# Bike tire sizes??



## joshman108 (Apr 10, 2011)

I mtb. But i found an old road bike the other day. It has 27x1 1/8 tires on it. But all the tires i find online are like 700 x something. Can someone explain these 700 things? Will they fit a 27 inch wheel? Ive never seen these sizes in the mtb world so i could use alittle help. 


Also, I found a 27x1 1/4 online. Will this adequately fit a 27x1 1/8?

Thank you!


----------



## andulong (Nov 23, 2006)

27" is the old standard 700 c is the new standard. The tires are not interchangeable but the tubes are. A 700 c tire is about 1/4 " shorter than a 27. The tires you mention should work fine but wait for a few more opinions. Rim width is the real deciding factor.
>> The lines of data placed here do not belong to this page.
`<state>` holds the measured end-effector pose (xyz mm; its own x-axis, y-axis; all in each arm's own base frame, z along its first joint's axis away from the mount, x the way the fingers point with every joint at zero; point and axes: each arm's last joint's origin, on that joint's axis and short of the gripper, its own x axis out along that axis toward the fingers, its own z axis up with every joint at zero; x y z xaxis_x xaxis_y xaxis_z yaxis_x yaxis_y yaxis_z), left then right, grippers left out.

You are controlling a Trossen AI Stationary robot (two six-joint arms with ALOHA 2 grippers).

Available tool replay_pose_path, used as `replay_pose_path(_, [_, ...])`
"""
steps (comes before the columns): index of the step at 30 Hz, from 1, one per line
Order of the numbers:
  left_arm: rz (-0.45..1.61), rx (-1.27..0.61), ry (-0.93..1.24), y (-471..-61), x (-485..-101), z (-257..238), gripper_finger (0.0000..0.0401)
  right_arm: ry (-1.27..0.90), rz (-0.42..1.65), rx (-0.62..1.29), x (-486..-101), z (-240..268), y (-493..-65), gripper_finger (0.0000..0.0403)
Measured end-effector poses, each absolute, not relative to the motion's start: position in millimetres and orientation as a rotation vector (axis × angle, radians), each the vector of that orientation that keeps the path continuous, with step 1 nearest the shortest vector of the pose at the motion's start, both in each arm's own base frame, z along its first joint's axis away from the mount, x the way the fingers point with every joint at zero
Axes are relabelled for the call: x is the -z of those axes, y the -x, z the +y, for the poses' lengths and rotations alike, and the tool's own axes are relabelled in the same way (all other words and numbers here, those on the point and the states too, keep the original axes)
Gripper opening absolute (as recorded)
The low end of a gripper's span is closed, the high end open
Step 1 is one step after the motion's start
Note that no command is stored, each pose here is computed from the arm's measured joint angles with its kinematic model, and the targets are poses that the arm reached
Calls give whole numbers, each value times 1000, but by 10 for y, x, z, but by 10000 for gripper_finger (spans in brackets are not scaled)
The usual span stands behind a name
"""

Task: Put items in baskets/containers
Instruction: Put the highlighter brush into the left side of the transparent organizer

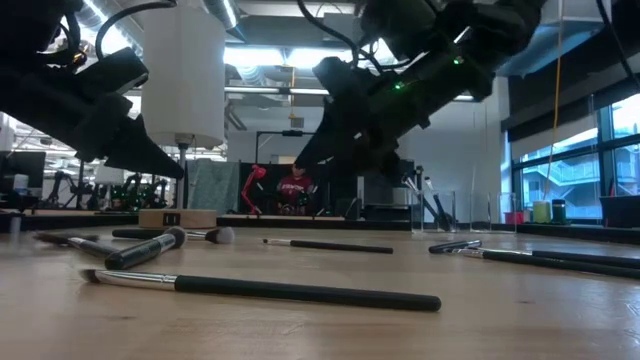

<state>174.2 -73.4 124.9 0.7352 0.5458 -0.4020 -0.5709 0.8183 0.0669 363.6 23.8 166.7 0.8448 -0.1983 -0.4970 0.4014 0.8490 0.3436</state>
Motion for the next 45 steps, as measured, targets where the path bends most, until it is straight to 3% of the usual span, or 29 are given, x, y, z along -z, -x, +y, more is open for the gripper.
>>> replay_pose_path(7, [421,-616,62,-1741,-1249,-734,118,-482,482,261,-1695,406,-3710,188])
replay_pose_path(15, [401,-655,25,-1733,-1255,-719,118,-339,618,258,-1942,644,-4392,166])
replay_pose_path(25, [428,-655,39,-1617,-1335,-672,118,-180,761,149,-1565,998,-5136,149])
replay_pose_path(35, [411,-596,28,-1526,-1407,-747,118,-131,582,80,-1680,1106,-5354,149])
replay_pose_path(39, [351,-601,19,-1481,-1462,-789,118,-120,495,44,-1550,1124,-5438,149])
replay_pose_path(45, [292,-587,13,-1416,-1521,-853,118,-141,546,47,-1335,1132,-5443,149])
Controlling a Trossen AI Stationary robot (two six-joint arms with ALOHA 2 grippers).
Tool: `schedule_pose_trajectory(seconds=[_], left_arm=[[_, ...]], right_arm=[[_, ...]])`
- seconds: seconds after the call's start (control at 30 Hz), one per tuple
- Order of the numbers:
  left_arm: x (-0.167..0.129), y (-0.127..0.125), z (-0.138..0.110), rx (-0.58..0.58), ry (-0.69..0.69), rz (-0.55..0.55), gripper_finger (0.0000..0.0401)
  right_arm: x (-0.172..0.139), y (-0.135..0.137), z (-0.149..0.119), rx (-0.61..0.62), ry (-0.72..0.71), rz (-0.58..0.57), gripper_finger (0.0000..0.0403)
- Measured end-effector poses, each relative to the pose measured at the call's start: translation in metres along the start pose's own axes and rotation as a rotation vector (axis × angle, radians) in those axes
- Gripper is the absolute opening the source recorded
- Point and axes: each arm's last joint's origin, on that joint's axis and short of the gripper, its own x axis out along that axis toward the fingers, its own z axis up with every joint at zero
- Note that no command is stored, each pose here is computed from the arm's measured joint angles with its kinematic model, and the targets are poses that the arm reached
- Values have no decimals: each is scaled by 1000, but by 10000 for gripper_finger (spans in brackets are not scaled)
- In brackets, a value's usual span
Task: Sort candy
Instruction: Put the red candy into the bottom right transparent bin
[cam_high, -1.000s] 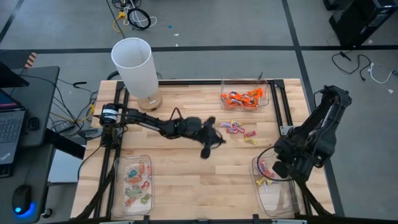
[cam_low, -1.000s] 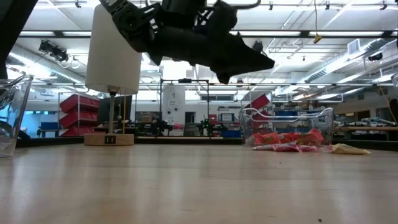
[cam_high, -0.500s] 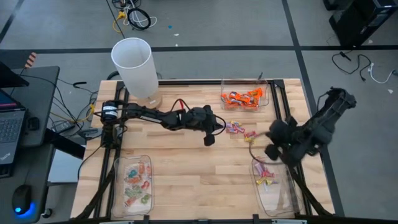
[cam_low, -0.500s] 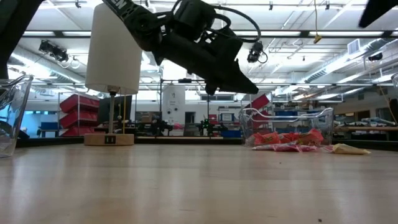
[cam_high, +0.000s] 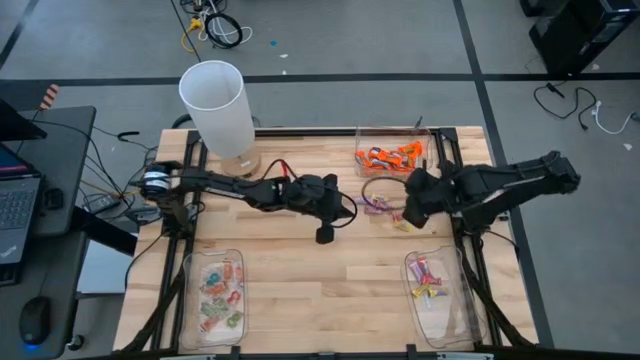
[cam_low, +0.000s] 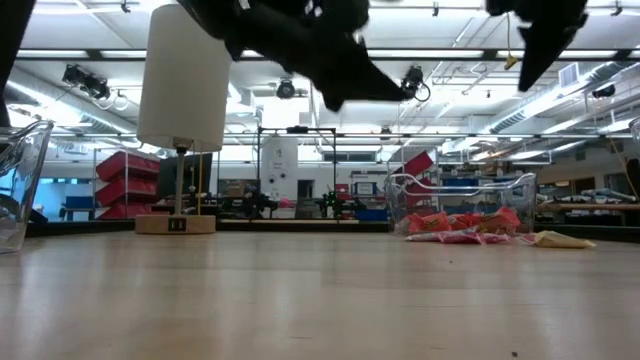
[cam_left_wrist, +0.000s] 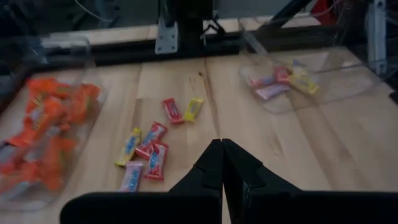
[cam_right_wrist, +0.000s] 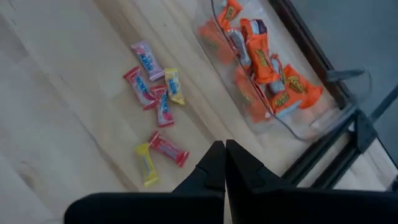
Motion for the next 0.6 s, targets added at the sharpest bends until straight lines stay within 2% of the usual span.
schedule_pose_trajectory(seconds=[0.17, 0.33, 0.47, 0.6], left_arm=[[-29, -11, 12, 64, 69, 29, 3], [-53, -19, 20, 106, 102, 23, 3], [-69, -22, 14, 116, 81, 20, 3], [-85, -23, 2, 73, 25, 27, 3]], right_arm=[[20, -5, 13, -57, -11, 79, 0], [46, -10, 18, -55, -1, 171, 0], [69, -13, 17, -17, 45, 235, 0], [86, -13, 11, -2, 76, 263, 0]])
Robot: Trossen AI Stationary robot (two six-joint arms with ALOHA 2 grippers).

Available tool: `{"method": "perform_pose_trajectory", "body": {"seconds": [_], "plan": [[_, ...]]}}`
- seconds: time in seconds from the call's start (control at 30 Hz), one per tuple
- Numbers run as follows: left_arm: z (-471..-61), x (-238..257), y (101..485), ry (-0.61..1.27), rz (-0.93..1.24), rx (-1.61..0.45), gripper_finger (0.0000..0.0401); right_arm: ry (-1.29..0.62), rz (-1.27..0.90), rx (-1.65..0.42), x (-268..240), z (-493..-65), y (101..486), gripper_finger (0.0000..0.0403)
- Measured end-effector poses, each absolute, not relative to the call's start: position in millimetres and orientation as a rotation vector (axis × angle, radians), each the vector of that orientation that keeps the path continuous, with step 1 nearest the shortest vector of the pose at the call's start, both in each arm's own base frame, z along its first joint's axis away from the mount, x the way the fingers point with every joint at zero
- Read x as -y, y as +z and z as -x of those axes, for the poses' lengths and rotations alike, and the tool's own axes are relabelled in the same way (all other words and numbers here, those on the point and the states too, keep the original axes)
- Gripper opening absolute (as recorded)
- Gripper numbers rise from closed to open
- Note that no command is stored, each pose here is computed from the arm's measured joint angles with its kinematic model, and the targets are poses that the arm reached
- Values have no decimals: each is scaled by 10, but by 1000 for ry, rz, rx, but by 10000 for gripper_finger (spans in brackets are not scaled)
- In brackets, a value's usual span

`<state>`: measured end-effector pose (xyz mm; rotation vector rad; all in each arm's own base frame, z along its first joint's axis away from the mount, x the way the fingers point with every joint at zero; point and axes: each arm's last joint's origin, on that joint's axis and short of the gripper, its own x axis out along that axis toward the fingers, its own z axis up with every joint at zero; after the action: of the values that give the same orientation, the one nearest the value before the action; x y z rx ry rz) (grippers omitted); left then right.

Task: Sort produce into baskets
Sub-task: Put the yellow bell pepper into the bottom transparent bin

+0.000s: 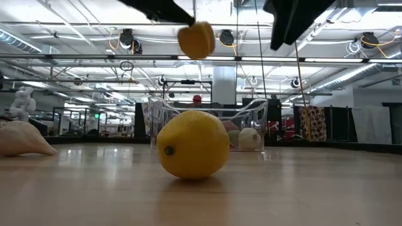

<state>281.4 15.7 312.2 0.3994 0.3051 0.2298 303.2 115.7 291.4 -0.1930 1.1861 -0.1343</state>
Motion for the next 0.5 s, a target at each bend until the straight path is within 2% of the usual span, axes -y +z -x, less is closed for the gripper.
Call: {"method": "perform_pose_trajectory", "body": {"seconds": [0.1, 0.27, 0.5], "plan": [[-2960, -397, 3059, 212, -378, -244, 27, -175, 213, -1136, -1129, -2953, 3033, 254], [-3243, -687, 2733, 124, -343, -231, 27, -209, 212, -1077, -1088, -2842, 3187, 254], [-3537, -879, 2270, 145, -235, -252, 27, -211, 191, -1049, -1063, -2778, 3274, 254]]}}
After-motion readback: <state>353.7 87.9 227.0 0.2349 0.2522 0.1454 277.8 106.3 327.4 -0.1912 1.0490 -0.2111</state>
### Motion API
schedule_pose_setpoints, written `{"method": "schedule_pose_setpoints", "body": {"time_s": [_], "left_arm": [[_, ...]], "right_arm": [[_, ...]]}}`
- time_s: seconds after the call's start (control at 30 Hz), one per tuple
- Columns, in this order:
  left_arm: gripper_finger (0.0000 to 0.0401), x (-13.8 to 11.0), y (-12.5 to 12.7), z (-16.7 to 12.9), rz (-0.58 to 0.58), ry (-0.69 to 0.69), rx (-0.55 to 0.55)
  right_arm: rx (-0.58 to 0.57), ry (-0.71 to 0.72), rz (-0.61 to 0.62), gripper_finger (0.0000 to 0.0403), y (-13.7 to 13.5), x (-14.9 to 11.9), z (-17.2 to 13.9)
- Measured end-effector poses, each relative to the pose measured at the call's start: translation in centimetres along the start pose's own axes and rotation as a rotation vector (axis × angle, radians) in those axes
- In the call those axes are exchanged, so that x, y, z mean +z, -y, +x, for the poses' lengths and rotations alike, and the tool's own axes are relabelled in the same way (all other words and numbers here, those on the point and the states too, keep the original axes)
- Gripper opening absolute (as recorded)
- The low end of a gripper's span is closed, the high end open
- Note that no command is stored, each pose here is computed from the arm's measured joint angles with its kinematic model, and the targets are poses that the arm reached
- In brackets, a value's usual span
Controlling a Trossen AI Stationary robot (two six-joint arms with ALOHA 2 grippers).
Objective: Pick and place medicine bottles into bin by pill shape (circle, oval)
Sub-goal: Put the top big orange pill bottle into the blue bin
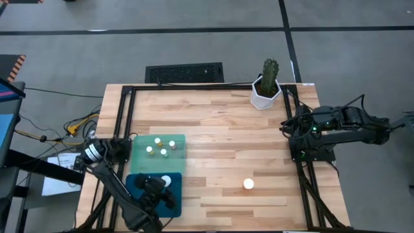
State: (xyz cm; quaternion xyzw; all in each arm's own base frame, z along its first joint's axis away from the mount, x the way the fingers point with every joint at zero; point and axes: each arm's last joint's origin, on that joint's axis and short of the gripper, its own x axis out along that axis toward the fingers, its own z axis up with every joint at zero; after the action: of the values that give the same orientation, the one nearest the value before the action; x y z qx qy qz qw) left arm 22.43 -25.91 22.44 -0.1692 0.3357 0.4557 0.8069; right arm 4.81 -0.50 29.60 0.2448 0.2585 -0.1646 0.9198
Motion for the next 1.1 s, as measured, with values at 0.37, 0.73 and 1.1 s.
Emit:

And just because they will fit the rim does not automaticlly mean that they will work with the brakes and frame clearance wise.


----------



## Kerry Irons (Feb 25, 2002)

*Sheldon Brown*



joshman108 said:


> I mtb. But i found an old road bike the other day. It has 27x1 1/8 tires on it. But all the tires i find online are like 700 x something. Can someone explain these 700 things? Will they fit a 27 inch wheel? Ive never seen these sizes in the mtb world so i could use alittle help.
> 
> Also, I found a 27x1 1/4 online. Will this adequately fit a 27x1 1/8?


Everything you need to know about tire sizes: http://www.sheldonbrown.com/tire-sizing.html Read and learn, grasshopper.


----------



## joshman108 (Apr 10, 2011)

so is a 700 bigger or smaller than a 27 inch?


----------



## PJ352 (Dec 5, 2007)

joshman108 said:


> so is a 700 bigger or smaller than a 27 inch?


A 700c tire fits on a 622c rim, while a 27 inch tires fits on a 630c rim, so the 700c is smaller.


----------



## andulong (Nov 23, 2006)

By bigger do you mean does it fit a larger diameter rim or is it wider or is it heavier or does it have a taller profile? In my first reply I told you that a 700 is slightly shorter (diameter) than a 27" and if you look at the link provided it will tell you more than you ever need to know about tire sizing. If this is what you are looking for...a 700 tire fits on a smaller diameter rim than a 27 " tire does. No, they will not fit the same rim, they may be the same width or have the same profile (distance from bead to high point of tread. If you are looking for 27 inch tires there are still some available out there but your choices are limited. If you decide to swap for a new set of 700c wheels or rebuild with 700c rims then you will most likely have compatiability issues with your brakes.


----------



## PJ352 (Dec 5, 2007)

andulong said:


> If you decide to swap for a new set of 700c wheels or rebuild with 700c rims then you will most likely have compatiability issues with your brakes.


Literally true, but because the difference that matters measures from axle to rim (4mm's) it's usually workable. 

The bigger problems with old bikes are usually drivetrain/ freewheel issues.


----------



## kykr13 (Apr 12, 2008)

joshman108 said:


> so is a 700 bigger or smaller than a 27 inch?


I'm going to guess that you might be looking at upgrades. If so, this probably doesn't make a lot of financial sense. Nothing wrong with 27" wheels but not every LBS will have tires for them in stock (nashbar.com will, however).


----------



## AndrwSwitch (May 28, 2009)

There are a few nice tires available for 27" wheels, but for the sake of future-proofing, I've generally replaced damaged 27" wheels with 700C wheels on 27"-wheeled bikes I've owned.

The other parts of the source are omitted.